Reclamation began a new program in October 1997, titled the Water Desalination Research & Development (DesalR&D) Program. The primary goal of the DesalR&D program is to develop more cost-effective, technologically efficient, and implementable means to desalinate water.

As many of our readers know, Reclamation has been managing a research program titled the Water Treatment Technology Program (WTTP) since 1992, which had the primary goal of developing cost effective water treatment processes. Federal funding for the WTTP concluded in September 1997, when funding for the DesalR&D program began. WTTP projects were accomplished through a combination of in-house research efforts and through cooperative agreements with non-Federal entities. Since inception of the WTTP, many important accomplishments have been realized, most of which are documented on the WTTP website at: http://www.usbr.gov/pmts/water/

Looking toward the future and to ensure continuing achievements in these desalting and water treatment areas, former Senator Paul Simon (D-Illinois) drafted a new authorization for a new program. The DesalR&D program was authorized by Congress under the Water Desalination Act (Act) of 1996. The Act authorized program funding beginning October 1997 for a 6-year period. To start the program, funding was appropriated at $3.7 million for fiscal year 1998. With the debut of the DesalR&D program, the majority of the efforts previously addressed by the WTTP will now be accomplished by the DesalR&D program. However, currently funded WTTP contracts and projects will be completed and documented in this newsletter.

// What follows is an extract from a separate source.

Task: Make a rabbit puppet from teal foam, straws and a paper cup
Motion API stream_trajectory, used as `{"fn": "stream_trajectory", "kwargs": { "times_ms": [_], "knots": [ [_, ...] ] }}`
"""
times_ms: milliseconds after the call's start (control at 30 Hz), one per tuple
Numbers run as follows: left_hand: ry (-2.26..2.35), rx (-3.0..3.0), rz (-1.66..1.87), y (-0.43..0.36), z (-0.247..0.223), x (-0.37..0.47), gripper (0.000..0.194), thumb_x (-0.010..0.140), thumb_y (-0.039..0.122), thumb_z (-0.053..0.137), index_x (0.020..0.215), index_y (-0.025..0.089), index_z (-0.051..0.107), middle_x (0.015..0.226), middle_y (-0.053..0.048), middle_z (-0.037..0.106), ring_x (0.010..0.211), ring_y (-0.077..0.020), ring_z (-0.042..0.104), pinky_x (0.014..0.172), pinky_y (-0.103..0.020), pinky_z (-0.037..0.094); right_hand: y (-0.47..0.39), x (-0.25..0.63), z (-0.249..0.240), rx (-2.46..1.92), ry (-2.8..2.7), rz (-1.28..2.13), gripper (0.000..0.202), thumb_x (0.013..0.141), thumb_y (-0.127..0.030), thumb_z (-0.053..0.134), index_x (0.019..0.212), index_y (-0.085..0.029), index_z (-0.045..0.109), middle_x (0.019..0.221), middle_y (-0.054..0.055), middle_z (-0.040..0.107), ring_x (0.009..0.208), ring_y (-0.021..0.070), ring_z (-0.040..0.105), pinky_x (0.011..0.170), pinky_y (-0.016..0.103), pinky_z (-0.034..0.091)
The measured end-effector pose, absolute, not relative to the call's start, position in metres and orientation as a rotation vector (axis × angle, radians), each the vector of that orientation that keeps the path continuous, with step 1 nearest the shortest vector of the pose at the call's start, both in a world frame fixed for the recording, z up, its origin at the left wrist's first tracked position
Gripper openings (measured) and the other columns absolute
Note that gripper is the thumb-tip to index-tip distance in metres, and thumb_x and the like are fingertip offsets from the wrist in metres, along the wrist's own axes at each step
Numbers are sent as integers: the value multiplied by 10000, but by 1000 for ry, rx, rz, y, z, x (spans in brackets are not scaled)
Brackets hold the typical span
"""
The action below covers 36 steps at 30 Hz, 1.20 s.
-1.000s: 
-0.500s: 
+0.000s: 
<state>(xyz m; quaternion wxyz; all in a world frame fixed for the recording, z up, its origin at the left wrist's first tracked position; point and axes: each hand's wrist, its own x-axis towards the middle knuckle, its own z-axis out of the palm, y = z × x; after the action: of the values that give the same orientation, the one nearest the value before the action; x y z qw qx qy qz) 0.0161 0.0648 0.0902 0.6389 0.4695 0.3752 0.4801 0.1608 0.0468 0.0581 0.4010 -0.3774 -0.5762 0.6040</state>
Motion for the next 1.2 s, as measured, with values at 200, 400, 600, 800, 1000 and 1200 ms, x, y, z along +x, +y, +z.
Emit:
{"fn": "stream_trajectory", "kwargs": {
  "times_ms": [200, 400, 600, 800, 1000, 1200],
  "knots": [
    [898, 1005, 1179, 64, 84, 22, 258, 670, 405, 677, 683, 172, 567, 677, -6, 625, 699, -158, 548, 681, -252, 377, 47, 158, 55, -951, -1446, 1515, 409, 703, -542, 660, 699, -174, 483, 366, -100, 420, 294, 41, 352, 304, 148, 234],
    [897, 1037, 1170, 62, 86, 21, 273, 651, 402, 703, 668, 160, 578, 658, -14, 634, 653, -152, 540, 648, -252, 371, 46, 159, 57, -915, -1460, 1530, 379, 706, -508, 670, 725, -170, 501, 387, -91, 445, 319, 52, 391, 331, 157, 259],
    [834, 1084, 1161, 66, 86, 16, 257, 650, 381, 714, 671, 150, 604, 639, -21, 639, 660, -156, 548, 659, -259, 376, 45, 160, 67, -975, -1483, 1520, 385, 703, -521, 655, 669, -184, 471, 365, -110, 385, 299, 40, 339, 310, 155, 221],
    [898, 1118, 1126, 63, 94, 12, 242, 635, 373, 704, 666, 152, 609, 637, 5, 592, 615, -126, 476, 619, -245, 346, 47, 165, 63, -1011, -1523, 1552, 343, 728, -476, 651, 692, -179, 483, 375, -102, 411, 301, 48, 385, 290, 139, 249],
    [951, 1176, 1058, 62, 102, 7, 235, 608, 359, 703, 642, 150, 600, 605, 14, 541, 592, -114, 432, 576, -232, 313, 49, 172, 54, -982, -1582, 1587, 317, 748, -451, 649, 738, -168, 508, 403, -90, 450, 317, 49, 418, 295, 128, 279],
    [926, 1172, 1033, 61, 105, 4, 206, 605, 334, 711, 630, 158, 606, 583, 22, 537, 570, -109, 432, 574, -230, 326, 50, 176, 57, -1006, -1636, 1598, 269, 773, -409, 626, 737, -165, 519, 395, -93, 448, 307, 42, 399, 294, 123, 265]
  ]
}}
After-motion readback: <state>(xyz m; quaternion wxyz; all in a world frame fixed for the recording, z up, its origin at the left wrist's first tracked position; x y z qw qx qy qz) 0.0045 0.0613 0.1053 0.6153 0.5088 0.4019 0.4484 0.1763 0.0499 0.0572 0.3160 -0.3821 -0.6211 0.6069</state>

The two principal thrusts of the program are: (1) perform research on desalination technologies and related issues to push the state of the art forward (research and studies), and (2) conduct development and demonstration activities to test technological advancements, to confirm economics, and to gain public acceptance (development projects). Initially, research and studies will be accomplished (1) through award of grants and contracts with non-Federal entities and through Federal laboratory research efforts, (2) using a competitive, merit-reviewed process for awards, (3) using a recommended cost-sharing of 25- to 50-percent Federal contribution, and (4) a maximum Federal funding up to $5 million per year. Within the first 3 years, Reclamation is to submit a report to Congress recommending demonstration and development projects to further evaluate successful research findings. These projects will be (1) accomplished using a recommended cost-sharing of 25- to 50-percent Federal contribution, and (2) Federally-funded up to $25 million over 6 years. The DesalR&D program is divided into the following emphasis areas or tasks:

  • Task A - Membrane Process Research & Development Studies
  • Task B - Thermal Process Research & Development Studies
  • Task C - Non-Traditional/Alternative Desalination Process Research & Studies
  • Task D - Water Recycling and Reuse
  • Task E - Ancillary and Economic Improvements
  • Task F - Concentrate Issues
  • Task G - Testing of Laboratory Scale and Pilot Systems
  • Task H - Technology Transfer
  • Task I - Design, Construction, and Testing of Plants and Modules

This newsletter is a technology transfer effort and will continue to provide public access to all information gained under the DesalR&D program. Information on the first solicitation for proposals will be available within the next few weeks. For more information about the DesalR&D program and future solicitations, contact Kevin Price at 303-445-2260, or visit the DesalR&D website at: http://www.usbr.gov/pmts/water/research/DWPR/.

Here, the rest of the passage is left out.